Stock photo of a patient having dentistry work. Photo: Rui Vieira/PA Wire

Stock photo of a patient having dentistry work. Photo: Rui Vieira/PA Wire

Archant

NHS dentistry in Norfolk is “heading towards the cliff edge” it has been claimed, as figures reveal nearly two thirds of dentists are thinking of leaving the profession.

Nick Stolls. Photo: Nick StollsNick Stolls. Photo: Nick Stolls

National figures released by NHS Digital found 62pc of dentists who hold a health service contract said they often thought about leaving general dental practice in 2017/18 compared to 57.2 per cent in 2015/16.

In Norfolk, secretary of the local dental committee Nick Stolls said morale was at rock bottom, as declining income, the risk of litigation, and problems with recruitment and retention created a perfect storm.

Mr Stolls said: “Morale is at all all-time low. It’s running on fumes at the moment. We will find [dentists] will walk away completely or decide the private sector is much more attractive.”

Mr Stolls said there were a number of reasons for low motivation. One, he said, was the difficulty in recruiting dentists to Norfolk, as he said many young professorial wanted to work in urban areas. He also said a lack of a dental school in Norfolk made it more difficult.

He also said increasing expenses and lower income was an issue.

He said: “Over the last five years the [NHS] spending, what dentists are making, has gone down from £40.95 to £36 per patient, which is about 12pc. And costs have gone up by 1000pc.”
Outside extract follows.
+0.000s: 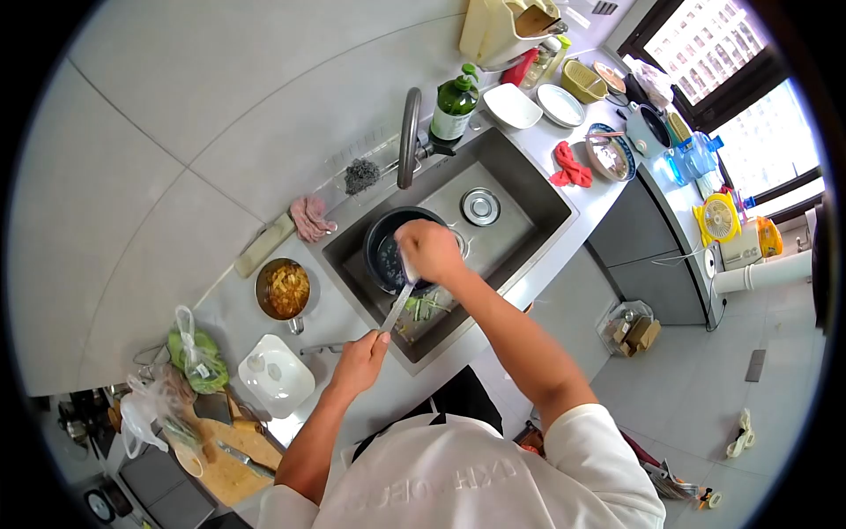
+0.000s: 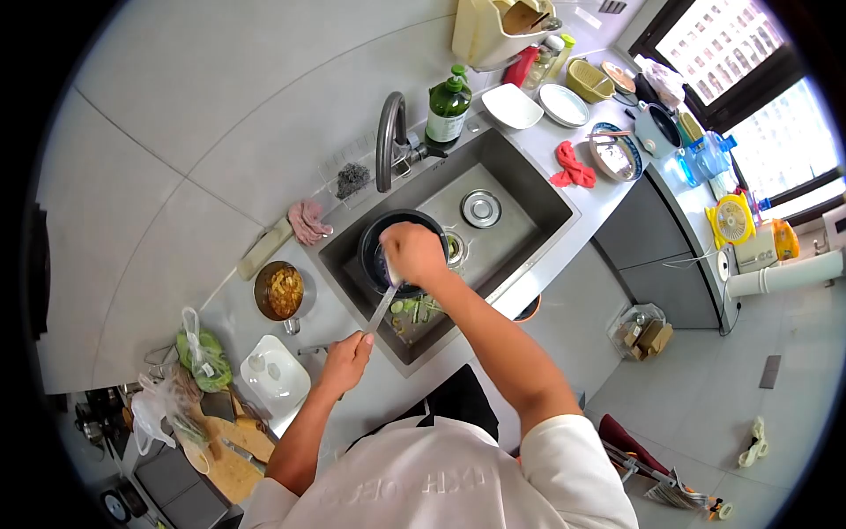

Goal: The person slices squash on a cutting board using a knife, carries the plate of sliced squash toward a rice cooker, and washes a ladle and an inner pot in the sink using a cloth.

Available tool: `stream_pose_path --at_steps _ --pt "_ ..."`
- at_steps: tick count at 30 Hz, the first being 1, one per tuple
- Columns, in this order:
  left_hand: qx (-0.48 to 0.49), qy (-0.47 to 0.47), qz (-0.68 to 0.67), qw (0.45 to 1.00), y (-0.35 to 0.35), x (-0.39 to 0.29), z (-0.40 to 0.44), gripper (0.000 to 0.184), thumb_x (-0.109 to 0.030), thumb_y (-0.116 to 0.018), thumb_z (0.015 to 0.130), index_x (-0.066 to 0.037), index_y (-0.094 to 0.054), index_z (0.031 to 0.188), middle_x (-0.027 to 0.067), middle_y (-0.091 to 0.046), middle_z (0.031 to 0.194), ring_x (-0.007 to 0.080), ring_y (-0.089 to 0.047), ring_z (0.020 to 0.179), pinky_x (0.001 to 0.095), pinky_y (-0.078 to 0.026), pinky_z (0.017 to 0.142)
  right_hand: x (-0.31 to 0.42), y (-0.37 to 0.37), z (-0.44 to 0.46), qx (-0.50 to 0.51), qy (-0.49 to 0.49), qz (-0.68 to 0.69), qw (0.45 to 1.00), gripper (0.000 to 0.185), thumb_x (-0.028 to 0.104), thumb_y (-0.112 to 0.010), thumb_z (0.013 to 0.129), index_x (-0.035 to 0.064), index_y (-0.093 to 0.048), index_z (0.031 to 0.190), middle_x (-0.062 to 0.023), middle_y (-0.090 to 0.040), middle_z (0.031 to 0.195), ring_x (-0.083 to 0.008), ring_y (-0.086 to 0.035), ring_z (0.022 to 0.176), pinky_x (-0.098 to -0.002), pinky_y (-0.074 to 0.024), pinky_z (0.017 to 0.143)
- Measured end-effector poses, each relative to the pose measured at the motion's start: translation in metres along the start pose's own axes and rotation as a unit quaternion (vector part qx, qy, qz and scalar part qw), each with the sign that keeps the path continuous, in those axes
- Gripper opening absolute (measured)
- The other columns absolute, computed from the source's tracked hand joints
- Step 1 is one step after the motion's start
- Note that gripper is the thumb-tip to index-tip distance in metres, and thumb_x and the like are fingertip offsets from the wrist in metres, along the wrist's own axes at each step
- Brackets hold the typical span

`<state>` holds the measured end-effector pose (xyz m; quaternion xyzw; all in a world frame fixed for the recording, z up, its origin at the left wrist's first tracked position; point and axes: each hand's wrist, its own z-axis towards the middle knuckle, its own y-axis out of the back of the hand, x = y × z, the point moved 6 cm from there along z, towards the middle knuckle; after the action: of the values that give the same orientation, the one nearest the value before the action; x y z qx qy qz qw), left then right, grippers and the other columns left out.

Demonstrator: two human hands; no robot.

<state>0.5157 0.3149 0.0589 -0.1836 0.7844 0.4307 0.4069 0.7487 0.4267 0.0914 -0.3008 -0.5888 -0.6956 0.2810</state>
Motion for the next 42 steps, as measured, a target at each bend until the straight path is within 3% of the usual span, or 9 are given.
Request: stream_pose_path --at_steps 3,6,11,13,17,20,23,33,42 --pt "-0.022 -0.003 0.003 1.000 0.002 -0.001 0.002 0.040 -0.033 -0.053 0.109 0.001 -0.055 0.089 0.0282 -0.059 0.075 0.0531 -0.055 0.072 0.0522 -0.045 0.062 -0.061 -0.023 -0.002 0.032 -0.285 0.140 0.948 0.038 0.030 -0.052 0.106 -0.0009 -0.073 0.114 -0.0204 -0.073 0.112 -0.0364 -0.071 0.101 -0.0391 -0.0548 0.090" --pt "-0.026 0.017 -0.007 0.999 0.007 0.001 0.002 0.040 -0.034 -0.052 0.110 0.001 -0.055 0.089 0.0276 -0.059 0.074 0.0518 -0.057 0.072 0.0533 -0.045 0.063 -0.011 -0.012 -0.038 -0.238 0.084 -0.003 0.968 0.028 0.022 -0.058 0.103 0.0021 -0.072 0.116 -0.0181 -0.072 0.114 -0.0375 -0.067 0.111 -0.0401 -0.0538 0.096" --pt "0.030 -0.002 0.046 0.999 0.002 -0.001 -0.003 0.041 -0.035 -0.052 0.110 0.000 -0.056 0.089 0.0268 -0.059 0.074 0.0522 -0.058 0.074 0.0561 -0.044 0.065 0.022 -0.008 -0.019 -0.090 0.189 -0.088 0.974 0.019 0.012 -0.066 0.093 0.0026 -0.074 0.107 -0.0154 -0.072 0.112 -0.0396 -0.066 0.111 -0.0438 -0.0540 0.097" --pt "0.023 -0.008 0.035 0.999 -0.001 -0.004 -0.008 0.041 -0.035 -0.051 0.110 0.000 -0.056 0.089 0.0267 -0.059 0.073 0.0524 -0.059 0.074 0.0562 -0.044 0.065 -0.027 -0.007 0.000 0.123 -0.220 0.028 0.967 0.021 0.016 -0.064 0.096 0.0027 -0.075 0.108 -0.0157 -0.074 0.109 -0.0377 -0.068 0.107 -0.0421 -0.0527 0.099" --pt "0.017 -0.018 0.028 0.999 -0.005 0.004 -0.011 0.043 -0.037 -0.050 0.110 0.000 -0.056 0.089 0.0264 -0.060 0.074 0.0530 -0.059 0.074 0.0567 -0.044 0.065 -0.070 -0.021 -0.017 0.023 -0.206 0.162 0.965 0.018 0.011 -0.066 0.092 0.0000 -0.074 0.103 -0.0197 -0.072 0.097 -0.0411 -0.069 0.094 -0.0472 -0.0558 0.089" --pt "0.010 -0.005 -0.015 1.000 -0.006 0.002 -0.014 0.044 -0.037 -0.049 0.110 0.000 -0.057 0.090 0.0268 -0.061 0.074 0.0535 -0.059 0.075 0.0572 -0.044 0.066 0.021 0.000 -0.065 -0.284 0.099 -0.024 0.954 0.012 0.010 -0.066 0.093 0.0012 -0.073 0.095 -0.0177 -0.073 0.105 -0.0366 -0.068 0.102 -0.0440 -0.0551 0.092" --pt "0.008 -0.036 0.017 0.999 -0.001 -0.010 -0.022 0.044 -0.037 -0.048 0.111 0.001 -0.057 0.090 0.0274 -0.061 0.075 0.0536 -0.059 0.077 0.0574 -0.044 0.067 0.052 0.004 -0.057 -0.140 0.204 -0.090 0.965 0.011 0.011 -0.067 0.092 0.0043 -0.074 0.095 -0.0144 -0.073 0.109 -0.0329 -0.067 0.107 -0.0413 -0.0543 0.095" --pt "-0.038 -0.036 0.006 0.999 -0.015 -0.022 -0.041 0.046 -0.040 -0.049 0.110 0.000 -0.056 0.089 0.0271 -0.060 0.075 0.0511 -0.057 0.072 0.0539 -0.045 0.066 -0.069 -0.017 -0.052 -0.031 -0.371 0.433 0.821 0.039 0.037 -0.063 0.100 -0.0003 -0.071 0.103 -0.0095 -0.067 0.079 -0.0250 -0.068 0.071 -0.0401 -0.0556 0.063" --pt "-0.030 0.122 -0.115 0.985 -0.036 -0.042 -0.019 0.046 -0.043 -0.047 0.112 -0.008 -0.051 0.083 -0.0018 -0.047 0.059 0.0085 -0.043 0.043 0.0307 -0.034 0.038 -0.093 -0.028 -0.081 -0.143 -0.289 0.560 0.763 0.036 0.037 -0.046 0.111 0.0054 -0.060 0.102 -0.0086 -0.065 0.090 -0.0220 -0.067 0.075 -0.0404 -0.0632 0.064"
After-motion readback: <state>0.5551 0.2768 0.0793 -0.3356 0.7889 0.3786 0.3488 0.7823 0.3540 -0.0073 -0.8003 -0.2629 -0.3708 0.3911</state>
Mr Stolls said all of this, combined with how NHS contracts were set up, meant dentists were under more pressure than ever.
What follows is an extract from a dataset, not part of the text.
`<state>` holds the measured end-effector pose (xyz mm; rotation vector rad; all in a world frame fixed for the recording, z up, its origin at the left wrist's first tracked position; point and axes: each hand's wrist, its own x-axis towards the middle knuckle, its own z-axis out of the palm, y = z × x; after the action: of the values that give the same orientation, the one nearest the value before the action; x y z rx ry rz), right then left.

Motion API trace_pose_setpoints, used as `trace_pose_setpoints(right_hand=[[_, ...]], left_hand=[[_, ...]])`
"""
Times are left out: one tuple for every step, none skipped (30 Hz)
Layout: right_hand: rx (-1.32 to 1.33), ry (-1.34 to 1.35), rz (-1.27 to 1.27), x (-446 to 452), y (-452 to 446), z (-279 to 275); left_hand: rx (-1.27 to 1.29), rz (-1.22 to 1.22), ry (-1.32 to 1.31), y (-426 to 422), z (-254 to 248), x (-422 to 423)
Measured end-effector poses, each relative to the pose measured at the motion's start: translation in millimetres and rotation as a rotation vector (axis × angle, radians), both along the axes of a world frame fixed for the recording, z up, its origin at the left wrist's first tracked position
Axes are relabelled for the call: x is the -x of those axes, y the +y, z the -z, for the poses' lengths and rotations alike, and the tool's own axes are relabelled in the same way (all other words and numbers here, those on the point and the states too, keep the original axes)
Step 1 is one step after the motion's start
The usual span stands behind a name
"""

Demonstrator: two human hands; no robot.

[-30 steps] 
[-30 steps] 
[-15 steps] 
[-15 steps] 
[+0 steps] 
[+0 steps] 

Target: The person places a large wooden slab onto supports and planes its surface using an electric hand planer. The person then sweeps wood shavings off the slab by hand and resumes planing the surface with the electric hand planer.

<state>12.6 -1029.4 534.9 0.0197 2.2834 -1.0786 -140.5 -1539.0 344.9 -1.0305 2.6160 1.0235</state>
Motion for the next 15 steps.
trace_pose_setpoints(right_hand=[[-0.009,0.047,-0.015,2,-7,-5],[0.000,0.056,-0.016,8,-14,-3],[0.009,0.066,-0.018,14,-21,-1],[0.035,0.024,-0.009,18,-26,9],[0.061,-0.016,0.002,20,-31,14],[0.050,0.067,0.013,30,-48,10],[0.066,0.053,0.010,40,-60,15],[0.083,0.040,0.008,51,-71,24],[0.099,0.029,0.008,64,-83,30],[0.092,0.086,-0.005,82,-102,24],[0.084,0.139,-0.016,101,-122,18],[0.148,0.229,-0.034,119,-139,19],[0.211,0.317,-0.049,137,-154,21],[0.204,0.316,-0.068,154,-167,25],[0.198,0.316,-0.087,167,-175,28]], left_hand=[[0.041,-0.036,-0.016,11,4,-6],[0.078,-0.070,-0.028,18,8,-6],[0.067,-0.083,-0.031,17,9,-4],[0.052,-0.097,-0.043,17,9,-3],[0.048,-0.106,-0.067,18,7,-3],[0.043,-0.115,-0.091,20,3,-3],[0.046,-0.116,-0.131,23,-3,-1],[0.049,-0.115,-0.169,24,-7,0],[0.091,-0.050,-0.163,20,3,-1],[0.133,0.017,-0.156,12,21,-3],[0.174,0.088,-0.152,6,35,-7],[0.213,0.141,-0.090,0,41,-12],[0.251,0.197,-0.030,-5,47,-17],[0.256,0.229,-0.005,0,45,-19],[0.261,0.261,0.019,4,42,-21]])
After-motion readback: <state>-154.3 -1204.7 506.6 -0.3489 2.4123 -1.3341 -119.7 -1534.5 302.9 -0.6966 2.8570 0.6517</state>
For patients he said this meant they “are having to travel further and wait longer for the care they expect to receive”.

The NHS Digital survey also found dentists take fewer weeks’ annual leave than they did when the survey was first undertaken in 2006, while those in England, Wales and Scotland now tend to work longer weekly hours.
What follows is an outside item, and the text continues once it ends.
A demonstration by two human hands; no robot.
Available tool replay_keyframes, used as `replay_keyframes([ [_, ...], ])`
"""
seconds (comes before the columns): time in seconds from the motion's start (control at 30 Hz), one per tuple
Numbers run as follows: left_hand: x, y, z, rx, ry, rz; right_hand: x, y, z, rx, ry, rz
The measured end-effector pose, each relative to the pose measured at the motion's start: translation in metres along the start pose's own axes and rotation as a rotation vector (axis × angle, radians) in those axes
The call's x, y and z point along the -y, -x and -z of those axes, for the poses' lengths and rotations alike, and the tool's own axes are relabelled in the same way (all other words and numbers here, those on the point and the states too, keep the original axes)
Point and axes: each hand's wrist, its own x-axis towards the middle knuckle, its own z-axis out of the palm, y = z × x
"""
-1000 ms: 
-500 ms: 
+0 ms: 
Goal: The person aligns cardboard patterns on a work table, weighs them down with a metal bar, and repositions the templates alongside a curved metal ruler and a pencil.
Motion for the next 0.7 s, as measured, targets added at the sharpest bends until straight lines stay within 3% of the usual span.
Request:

During the last decade there has been a notable drop in the amount of time dentists spend on clinical work across the UK, with administration taking up more time.

And dentists have also seen a drop in the amount of time they spend on NHS work. The data showed the more time dentists spend on NHS work, the lower their levels of motivation.

Mr Stolls added: “Unless there is more investment there’s simply not going to be an improvement in the current status. We’re heading towards the cliff edge.”